A 1999 survey of 53 Alberta dairy farms found that the number of cows likely to be infected with the mycobacterium avium subspecies paratuberculosis, or MAP, a bacteria that causes Johne’s, was between 7.3 and 14.2 percent. The range was caused by the sensitivity of the test and depended on how far evolved the disease was in the animal.
Fifty-eight percent of the tested herds were likely to contain infected cows.
In 1999 and 2000, Alberta researchers found 2.1 percent of 3,632 beef cows tested positive.
Johne’s infection rates are similar in the United States, where surveys have been conducted since the early 1980s. A 1996 survey there found 3.4 percent of dairy cows with Johne’s, with slightly higher rates among cows in larger herds. The survey estimated 21.6 percent of herds have an infection rate of 10 percent or more.
MAP can remain in soil, manure or water for almost a year because of resistance to heat, cold and drying.
The infection can spread through manure-contaminated feed and water. Prenatal infection is also possible and milk and colostrum can transmit the disease from dam to calf.
An animal can carry the bacteria for 10 years before showing clinical symptoms.
“So it means we could leave animals in herds that could spread it,” Tremblay said.
He said better diagnostic tools and more reliable tests are needed to help veterinarians detect it earlier.

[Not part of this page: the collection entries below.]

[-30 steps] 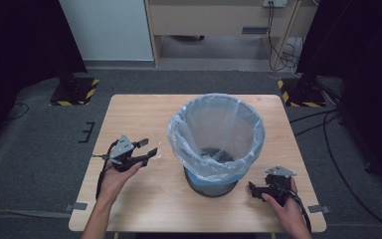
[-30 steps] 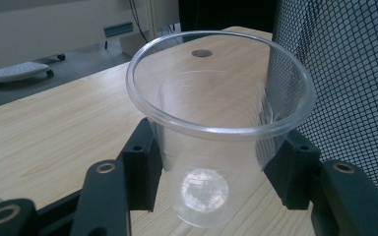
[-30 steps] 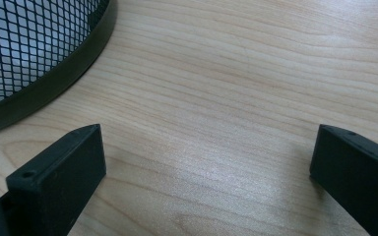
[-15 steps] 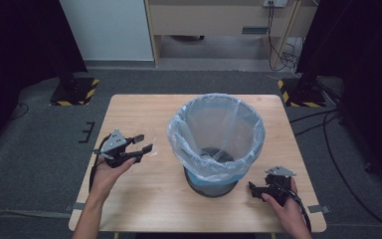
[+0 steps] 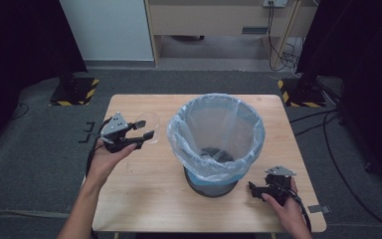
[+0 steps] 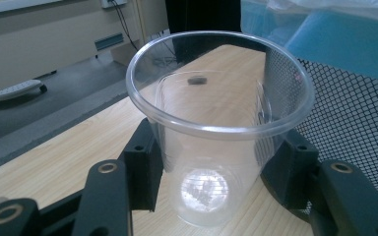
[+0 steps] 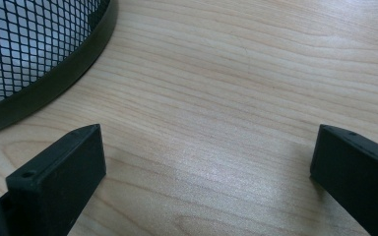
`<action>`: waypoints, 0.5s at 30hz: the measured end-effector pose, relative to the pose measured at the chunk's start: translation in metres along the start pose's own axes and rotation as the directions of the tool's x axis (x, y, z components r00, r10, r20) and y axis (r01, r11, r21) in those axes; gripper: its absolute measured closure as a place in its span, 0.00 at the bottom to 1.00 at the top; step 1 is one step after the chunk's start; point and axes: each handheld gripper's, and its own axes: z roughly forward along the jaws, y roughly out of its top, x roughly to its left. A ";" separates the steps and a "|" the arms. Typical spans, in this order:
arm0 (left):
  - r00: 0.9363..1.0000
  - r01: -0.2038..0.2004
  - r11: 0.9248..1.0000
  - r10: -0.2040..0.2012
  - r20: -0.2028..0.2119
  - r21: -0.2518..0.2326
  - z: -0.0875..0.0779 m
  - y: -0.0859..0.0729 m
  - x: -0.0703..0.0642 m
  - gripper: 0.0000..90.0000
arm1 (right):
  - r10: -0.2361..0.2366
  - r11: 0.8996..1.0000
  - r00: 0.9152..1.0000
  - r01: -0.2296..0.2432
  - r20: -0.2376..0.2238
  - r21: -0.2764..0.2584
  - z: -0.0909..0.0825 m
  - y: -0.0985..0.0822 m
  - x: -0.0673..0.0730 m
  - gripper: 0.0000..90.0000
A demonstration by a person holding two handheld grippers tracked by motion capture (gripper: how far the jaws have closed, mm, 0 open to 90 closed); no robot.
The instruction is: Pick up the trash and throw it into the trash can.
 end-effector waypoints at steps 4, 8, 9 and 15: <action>1.000 -0.005 1.000 0.005 0.000 0.001 -0.003 0.006 0.001 0.51 | 0.001 1.000 1.000 -0.001 0.001 0.000 0.000 0.000 0.000 0.00; 1.000 -0.020 1.000 0.020 -0.018 0.019 -0.013 0.018 0.001 0.51 | 0.001 1.000 1.000 -0.001 0.001 0.000 0.000 0.000 0.000 0.00; 1.000 -0.020 1.000 0.020 -0.018 0.019 -0.013 0.018 0.001 0.51 | 0.001 1.000 1.000 -0.001 0.001 0.000 0.000 0.000 0.000 0.00; 0.999 -0.053 0.998 0.053 -0.001 0.027 -0.023 0.038 -0.008 0.51 | 0.001 1.000 1.000 -0.001 0.001 0.000 0.000 0.000 0.000 0.00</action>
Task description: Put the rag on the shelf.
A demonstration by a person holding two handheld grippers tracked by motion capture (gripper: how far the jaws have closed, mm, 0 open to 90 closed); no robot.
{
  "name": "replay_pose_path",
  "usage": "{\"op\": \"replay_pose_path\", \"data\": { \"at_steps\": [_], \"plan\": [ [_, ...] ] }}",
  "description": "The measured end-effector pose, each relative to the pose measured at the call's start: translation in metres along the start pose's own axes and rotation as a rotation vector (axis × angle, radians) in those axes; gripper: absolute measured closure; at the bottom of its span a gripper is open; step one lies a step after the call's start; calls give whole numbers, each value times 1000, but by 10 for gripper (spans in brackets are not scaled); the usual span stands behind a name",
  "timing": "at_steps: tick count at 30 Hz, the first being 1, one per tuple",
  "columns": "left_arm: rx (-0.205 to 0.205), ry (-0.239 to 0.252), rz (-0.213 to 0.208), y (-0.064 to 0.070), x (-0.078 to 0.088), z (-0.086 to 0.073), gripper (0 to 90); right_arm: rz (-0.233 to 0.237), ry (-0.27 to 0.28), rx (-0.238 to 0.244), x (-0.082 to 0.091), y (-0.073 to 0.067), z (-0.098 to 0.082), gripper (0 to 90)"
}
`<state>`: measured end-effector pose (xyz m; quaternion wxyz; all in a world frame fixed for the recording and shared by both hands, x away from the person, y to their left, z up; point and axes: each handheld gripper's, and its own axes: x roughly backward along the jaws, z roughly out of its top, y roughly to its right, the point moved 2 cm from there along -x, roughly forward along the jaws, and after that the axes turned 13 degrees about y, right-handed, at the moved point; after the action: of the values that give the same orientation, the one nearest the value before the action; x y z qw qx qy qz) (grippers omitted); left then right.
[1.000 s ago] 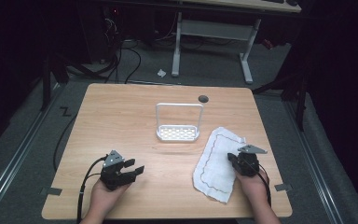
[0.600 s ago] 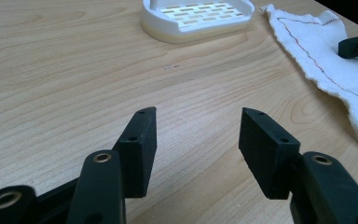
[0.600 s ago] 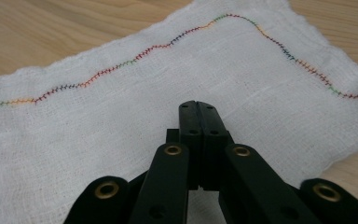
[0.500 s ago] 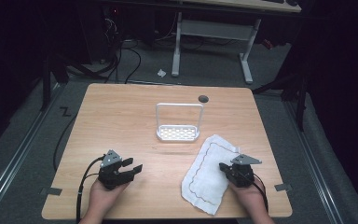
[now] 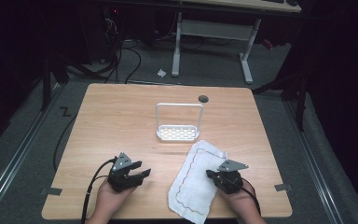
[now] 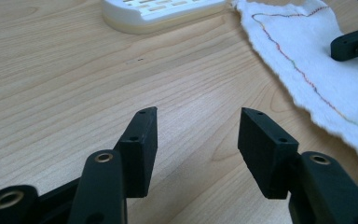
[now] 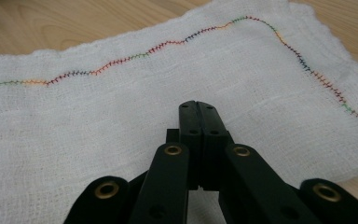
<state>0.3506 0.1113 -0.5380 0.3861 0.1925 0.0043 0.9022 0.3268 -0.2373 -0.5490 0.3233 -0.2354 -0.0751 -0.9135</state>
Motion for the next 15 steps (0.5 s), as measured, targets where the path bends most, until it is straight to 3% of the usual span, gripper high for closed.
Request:
{"op": "replay_pose_path", "data": {
  "at_steps": [9,10,11,12,14,15],
  "plan": [
    [23,6,-48,12,-7,1,574,73,0,49,-10,-25,4,900],
    [36,0,-82,18,-11,1,594,106,-1,59,-13,-33,6,900],
    [36,0,-82,18,-11,1,618,106,-1,59,-13,-33,6,900],
    [41,-13,-131,26,-16,1,629,134,-1,71,-16,-42,7,900],
    [44,-17,-146,30,-18,1,655,152,-4,83,-17,-47,7,900],
    [21,-41,-173,41,-24,-1,669,178,-8,99,-19,-55,8,900]
  ]
}}
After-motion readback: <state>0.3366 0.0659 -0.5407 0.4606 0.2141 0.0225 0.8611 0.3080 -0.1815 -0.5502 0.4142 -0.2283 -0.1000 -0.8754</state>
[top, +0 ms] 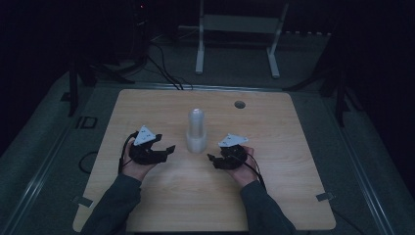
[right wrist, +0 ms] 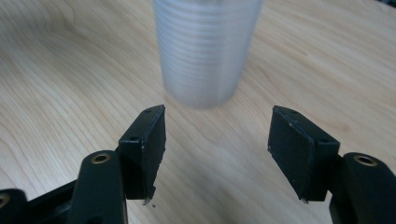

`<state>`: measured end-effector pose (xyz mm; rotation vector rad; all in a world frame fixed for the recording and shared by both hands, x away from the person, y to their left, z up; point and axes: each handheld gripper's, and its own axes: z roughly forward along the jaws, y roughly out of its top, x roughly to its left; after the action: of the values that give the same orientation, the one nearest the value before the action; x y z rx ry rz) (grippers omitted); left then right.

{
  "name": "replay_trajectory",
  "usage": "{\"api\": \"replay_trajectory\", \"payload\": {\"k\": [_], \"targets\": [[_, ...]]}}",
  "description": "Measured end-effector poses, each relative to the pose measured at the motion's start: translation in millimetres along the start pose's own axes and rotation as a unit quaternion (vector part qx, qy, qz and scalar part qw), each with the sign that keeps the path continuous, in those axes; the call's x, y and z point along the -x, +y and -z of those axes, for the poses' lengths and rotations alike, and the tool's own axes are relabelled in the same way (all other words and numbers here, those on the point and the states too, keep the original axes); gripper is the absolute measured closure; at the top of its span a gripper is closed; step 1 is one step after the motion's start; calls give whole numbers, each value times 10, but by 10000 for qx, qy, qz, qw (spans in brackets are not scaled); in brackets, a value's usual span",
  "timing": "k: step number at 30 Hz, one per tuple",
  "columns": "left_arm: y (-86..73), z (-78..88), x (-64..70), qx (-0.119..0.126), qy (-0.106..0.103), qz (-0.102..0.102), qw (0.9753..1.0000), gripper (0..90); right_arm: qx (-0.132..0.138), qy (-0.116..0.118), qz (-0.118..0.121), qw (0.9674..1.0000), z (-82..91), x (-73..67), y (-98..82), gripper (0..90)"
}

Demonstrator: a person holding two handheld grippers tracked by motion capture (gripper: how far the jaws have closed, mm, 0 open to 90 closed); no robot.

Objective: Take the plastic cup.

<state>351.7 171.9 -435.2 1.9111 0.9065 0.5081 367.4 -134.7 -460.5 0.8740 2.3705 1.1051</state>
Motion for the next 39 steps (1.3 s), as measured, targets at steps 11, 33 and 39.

The consolidation of the dairy industry will mean a rise in infection rates, said Michael Collins of the University of Wisconsin. He estimated that half of the world’s dairy herds are infected with MAP.
“It is an epidemic,” he said.
There is growing concern about the role played by MAP in Crohn’s disease in humans and the risk that food produced from MAP-infected animals poses to people susceptible to developing Crohn’s. Crohn’s, like Johne’s, is an inflammatory bowel disease.
The incidence of Crohn’s is steadily rising, said Collins, citing a number of possible environmental risk factors.
Milk is one possible source. It could also include well water contamination. Collins cited a high incidence of Crohn’s in Minnesota where children were known to swim regularly in rivers with high coliform levels.
Collins said moving cattle between herds and countries can increase the risk, but feeding waste milk to calves also spreads the disease, with the young stock most susceptible.
“Farmers have to rescue themselves from this disease,” he said.
More research is needed to prove to farmers “the productivity-limiting aspects of this disease.” Affordable lab tests are also a must.
Collins said education is the first hurdle in eradicating the disease.
Biosecurity is the next step.
He said farmers should test the herds from which they are buying cattle, rather than just the purchased animals.
More practical control measures can include removing calves from cows within 30 minutes of birth, keeping calving pens clean, feeding colostrum only from one cow to one calf and not pooling colostrum.
Feed only milk replacer, never feed waste or transition milk, and isolate heifers from the adult herd and its manure for at least six months.
A more aggressive measure might be to stop raising heifers and use contract suppliers with a well-designed program for Johne’s control.
Still more aggressive is the implementation of annual Johne’s ELISA tests on the entire adult herd and culling infected animals.
His accelerated plan includes more ELISA testing, fecal cultures and gamma interferon, and culling all positive cows and the last daughter born to positive cows.
The most aggressive plan would include doing those three tests twice a year on all animals older than six months, followed by culling. He talked about a herd he is familiar with that eliminated Johne’s in one year using this last plan.
He said test-and-cull is generally the only option for beef cow-calf herds.
Collins said there is no cure for Johne’s and effective vaccinations are years away.
Regular testing could lead to a herd certification program that might result in premiums and marketing benefits for those producers involved, he said.